In the near future I will start sharing some of the reports that I am running and the value add I get out of them. I am very interested to see what other people see from this data. We will also be implementing V-Kernel’s ChargeBack product within the next few weeks (pending the next release). At that point I will share some pictures of that.

Also – Check out Rob’s blog over at the V-Kernel main site to get an interesting take on a variety of challenges facing the virtualization industry. I promise it is worth at least a quick perusal.



VMware on a CX3-40
June 11, 2008, 5:31 pm
Filed under: Documentation, vmware | Tags: , , , ,

I have the good fortune to run VMware on a single CX3-40. Right now I have approximately 30TB of usable disk space. Lots of space is great but with the frequent snapshot usage and the constant resizing of disks in a development/testing/replication lab I chose to go with smaller LUNs.

How small?

400GB per lun. 20TB of allocated storage / 400 GB LUNs = ~50 LUNs!

I am going to continue with the 400GB LUNs even as I expand out to two additional CX boxes (Probably CX4-40c’s) and add another 20TB of storage in two more locations. My concern is that my naming convention is sub optimal.

SAN_1 through SAN_30 vs my local storage naming convention LOCAL_(first letter of machine name)_(Volume) <Local_Q_1>

I think I will begin naming the child locations SAN_L_1, SAN_T_1, etc. Using the letter of the site in the name of the LUN keeps the friendly names presented in the datastores view clear. I hate nothing more than when I go and see someones infrastructure and they have local(1)-local(26). The datastores view has serious value if you utilize it correctly.

This post begins to detail one alternative plan to my design – VMEtc



Case in point why clustering (*) is not the best way to deploy eRoom (especially when it is virtualized)
June 9, 2008, 6:45 pm
Filed under: Documentation, vmware | Tags: , , , ,

Let’s assume the following default configuration as our existing infrastructure –

3 MSFT 2k3 clusters + SQL backend clusters. For this discussion the SQL back end just needs to be available and is a whole different scaling discussion.

This gives us SIX multi cpu boxes ( 2 – 2cpu, and 4 x 4cpu) where only half of them are ever doing anything.

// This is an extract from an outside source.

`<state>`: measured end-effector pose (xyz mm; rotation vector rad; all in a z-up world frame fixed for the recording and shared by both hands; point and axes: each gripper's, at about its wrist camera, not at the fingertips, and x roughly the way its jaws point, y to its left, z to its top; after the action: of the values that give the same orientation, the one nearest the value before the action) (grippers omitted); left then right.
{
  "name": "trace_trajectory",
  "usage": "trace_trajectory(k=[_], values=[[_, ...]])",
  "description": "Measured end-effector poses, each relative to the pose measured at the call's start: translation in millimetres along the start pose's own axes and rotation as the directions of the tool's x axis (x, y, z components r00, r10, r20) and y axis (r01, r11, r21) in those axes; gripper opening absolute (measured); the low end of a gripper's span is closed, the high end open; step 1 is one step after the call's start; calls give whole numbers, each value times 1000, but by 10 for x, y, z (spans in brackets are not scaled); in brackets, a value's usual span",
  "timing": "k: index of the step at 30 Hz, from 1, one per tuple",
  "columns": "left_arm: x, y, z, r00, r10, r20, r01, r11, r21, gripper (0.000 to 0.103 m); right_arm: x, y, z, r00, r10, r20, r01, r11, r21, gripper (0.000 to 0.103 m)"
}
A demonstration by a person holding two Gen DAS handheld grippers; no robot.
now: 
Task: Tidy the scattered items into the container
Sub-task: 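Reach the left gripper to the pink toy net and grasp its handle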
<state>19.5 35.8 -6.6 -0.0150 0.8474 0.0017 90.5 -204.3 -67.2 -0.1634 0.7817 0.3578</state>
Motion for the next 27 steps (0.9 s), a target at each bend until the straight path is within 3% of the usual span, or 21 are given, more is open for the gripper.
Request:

Compound that with the fact that these boxes have huge amounts of RAM (in excess of 10GB) and yet the utility of having that level of ram has been called into question. Microsoft lists the limits here.

If we assume that MSFT Clustering Services are perfect (*cough*) and simple to configure we still have to deal with the limiting factors of eRoom. eRoom is configured to fail over as a result of ONE instance – Deadlock Detection. Now if someone unplugs the other box the system should fail over but eRoom will only ever instigate the fail over when it see that one specific problem.

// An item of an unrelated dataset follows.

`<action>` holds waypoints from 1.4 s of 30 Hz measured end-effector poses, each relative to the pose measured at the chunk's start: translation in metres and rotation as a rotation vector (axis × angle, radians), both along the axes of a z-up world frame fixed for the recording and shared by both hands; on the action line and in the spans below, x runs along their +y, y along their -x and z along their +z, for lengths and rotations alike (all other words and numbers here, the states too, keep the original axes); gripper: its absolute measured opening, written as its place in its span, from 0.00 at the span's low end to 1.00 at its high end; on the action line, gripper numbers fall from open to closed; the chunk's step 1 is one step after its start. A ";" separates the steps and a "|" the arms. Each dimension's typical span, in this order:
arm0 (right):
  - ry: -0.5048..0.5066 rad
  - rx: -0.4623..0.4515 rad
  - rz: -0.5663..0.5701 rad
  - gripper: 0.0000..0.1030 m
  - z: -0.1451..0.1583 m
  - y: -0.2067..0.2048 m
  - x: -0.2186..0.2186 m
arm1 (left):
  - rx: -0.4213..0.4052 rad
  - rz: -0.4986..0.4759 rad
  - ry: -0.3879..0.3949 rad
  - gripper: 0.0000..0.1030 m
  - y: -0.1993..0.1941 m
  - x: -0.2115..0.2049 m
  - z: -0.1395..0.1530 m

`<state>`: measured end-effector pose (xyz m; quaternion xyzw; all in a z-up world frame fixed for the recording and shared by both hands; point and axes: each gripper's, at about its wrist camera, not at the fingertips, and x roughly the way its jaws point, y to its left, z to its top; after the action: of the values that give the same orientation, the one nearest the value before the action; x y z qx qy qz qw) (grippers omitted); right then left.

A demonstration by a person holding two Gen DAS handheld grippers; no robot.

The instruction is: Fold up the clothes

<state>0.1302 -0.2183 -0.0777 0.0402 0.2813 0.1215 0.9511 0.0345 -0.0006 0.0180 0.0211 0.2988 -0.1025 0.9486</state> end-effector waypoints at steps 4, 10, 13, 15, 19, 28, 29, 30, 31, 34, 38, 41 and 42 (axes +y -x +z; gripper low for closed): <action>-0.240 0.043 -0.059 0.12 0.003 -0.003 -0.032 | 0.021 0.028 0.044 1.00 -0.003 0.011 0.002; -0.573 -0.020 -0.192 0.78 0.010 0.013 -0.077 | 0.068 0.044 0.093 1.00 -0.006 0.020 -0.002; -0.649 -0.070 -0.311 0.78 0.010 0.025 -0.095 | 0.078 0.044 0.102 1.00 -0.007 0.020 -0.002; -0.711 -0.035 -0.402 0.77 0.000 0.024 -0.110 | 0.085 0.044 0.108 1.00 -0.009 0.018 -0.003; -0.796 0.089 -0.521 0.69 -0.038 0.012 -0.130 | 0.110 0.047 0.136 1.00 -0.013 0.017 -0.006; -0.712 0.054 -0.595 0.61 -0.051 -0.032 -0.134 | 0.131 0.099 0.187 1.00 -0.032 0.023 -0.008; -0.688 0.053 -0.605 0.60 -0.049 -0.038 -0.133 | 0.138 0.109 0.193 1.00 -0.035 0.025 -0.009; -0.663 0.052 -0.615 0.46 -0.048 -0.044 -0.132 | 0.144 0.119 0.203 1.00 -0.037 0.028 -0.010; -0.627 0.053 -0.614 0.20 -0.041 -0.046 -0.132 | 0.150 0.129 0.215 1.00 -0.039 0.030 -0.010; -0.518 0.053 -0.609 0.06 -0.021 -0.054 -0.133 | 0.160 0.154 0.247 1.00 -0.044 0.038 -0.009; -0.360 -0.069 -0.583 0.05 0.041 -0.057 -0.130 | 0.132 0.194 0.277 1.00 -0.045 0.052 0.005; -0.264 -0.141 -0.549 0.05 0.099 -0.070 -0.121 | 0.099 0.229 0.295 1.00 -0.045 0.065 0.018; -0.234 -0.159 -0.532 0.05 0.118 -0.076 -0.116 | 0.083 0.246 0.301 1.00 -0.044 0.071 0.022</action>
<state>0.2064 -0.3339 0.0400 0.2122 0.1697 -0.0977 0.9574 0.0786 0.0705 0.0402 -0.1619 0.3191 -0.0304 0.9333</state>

If IIS dies will eRoom failover? No

If erScheduler dies will we failover? No

etc etc etc

When we go to an eRoom advanced configuration using multiple web servers we take those 3 passive nodes and make them active. This gives us 6 active web servers to share the load. Using the default provisioning that means that if one of those nodes catches on fire we should expect only ~16.5% of services to be interrupted compared with 33% in the cluster configuration. In theory the cluster should fail over and minimize the outage without intervention – it works pretty well.

BUT

If you are willing to take a slightly more manual approach you can reprovision the Facilities hosted on that server to any of the other servers on the fly. Nothing is stored on the application server so losing one merely causes that server to go down without directly impacting the other systems. Reprovisioning can be done without any downtime or impact to the other facilities.

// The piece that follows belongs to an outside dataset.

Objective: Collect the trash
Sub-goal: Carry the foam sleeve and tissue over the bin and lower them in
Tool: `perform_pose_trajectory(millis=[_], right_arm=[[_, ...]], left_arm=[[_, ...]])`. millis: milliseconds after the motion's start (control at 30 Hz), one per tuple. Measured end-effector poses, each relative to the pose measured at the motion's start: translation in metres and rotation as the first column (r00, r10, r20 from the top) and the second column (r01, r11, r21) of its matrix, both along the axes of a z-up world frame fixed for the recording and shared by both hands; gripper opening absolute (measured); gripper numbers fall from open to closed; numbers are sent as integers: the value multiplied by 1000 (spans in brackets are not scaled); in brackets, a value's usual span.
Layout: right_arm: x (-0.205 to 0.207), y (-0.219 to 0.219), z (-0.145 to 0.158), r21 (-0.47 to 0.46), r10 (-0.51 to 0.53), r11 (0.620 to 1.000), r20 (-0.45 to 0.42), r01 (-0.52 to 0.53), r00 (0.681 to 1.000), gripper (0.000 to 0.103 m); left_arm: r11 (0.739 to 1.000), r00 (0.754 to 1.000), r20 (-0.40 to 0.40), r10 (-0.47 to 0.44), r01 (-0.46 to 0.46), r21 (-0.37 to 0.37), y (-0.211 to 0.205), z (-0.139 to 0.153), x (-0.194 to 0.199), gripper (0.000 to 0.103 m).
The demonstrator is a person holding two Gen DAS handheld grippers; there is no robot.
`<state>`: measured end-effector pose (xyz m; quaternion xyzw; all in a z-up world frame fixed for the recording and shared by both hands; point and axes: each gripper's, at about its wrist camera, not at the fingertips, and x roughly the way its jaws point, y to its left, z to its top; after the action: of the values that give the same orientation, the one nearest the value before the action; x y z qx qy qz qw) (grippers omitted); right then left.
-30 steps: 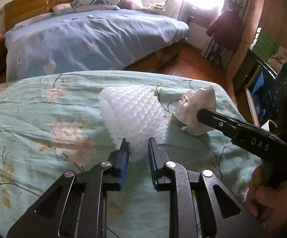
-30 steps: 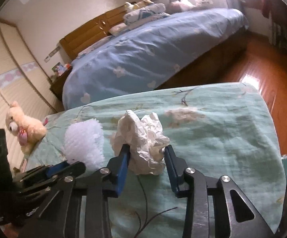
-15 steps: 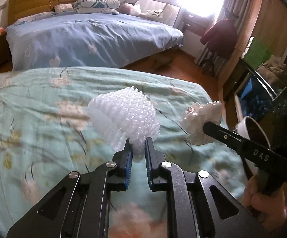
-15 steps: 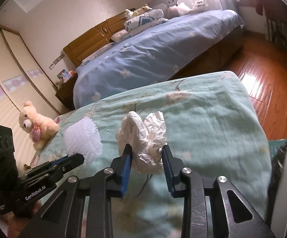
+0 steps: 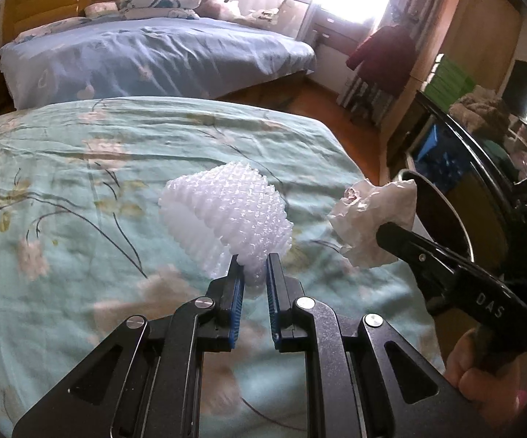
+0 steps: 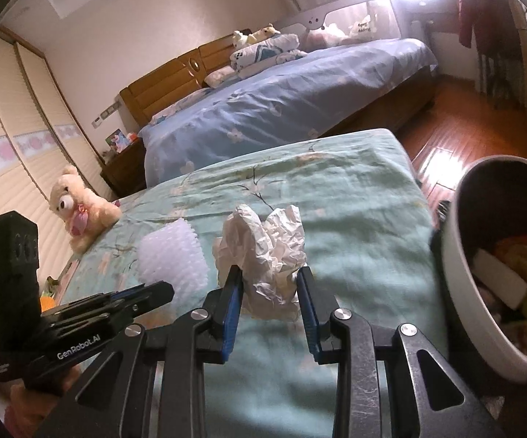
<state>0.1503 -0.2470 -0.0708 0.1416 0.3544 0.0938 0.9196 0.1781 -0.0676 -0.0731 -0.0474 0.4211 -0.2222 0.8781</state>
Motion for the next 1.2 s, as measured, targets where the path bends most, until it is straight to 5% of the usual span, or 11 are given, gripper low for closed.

Now to explain the asterisk. If you are going to run eRoom in a cluster here is how you should do it.

Take our original 6 boxes and install ESX on one of them. On that host create B nodes for the 3 primary clusters. Turn off the spare box to save the electricity and run your Active/Passive configuration with physical hardware for the active node and let the passive nodes idle on VM. Physical to Virtual Clusters are the only reasonable way to do an active/passive cluster configuration.

This type of cluster isn’t any “better” than a physical/physical model but it is cheaper in the long run to maintain and setup.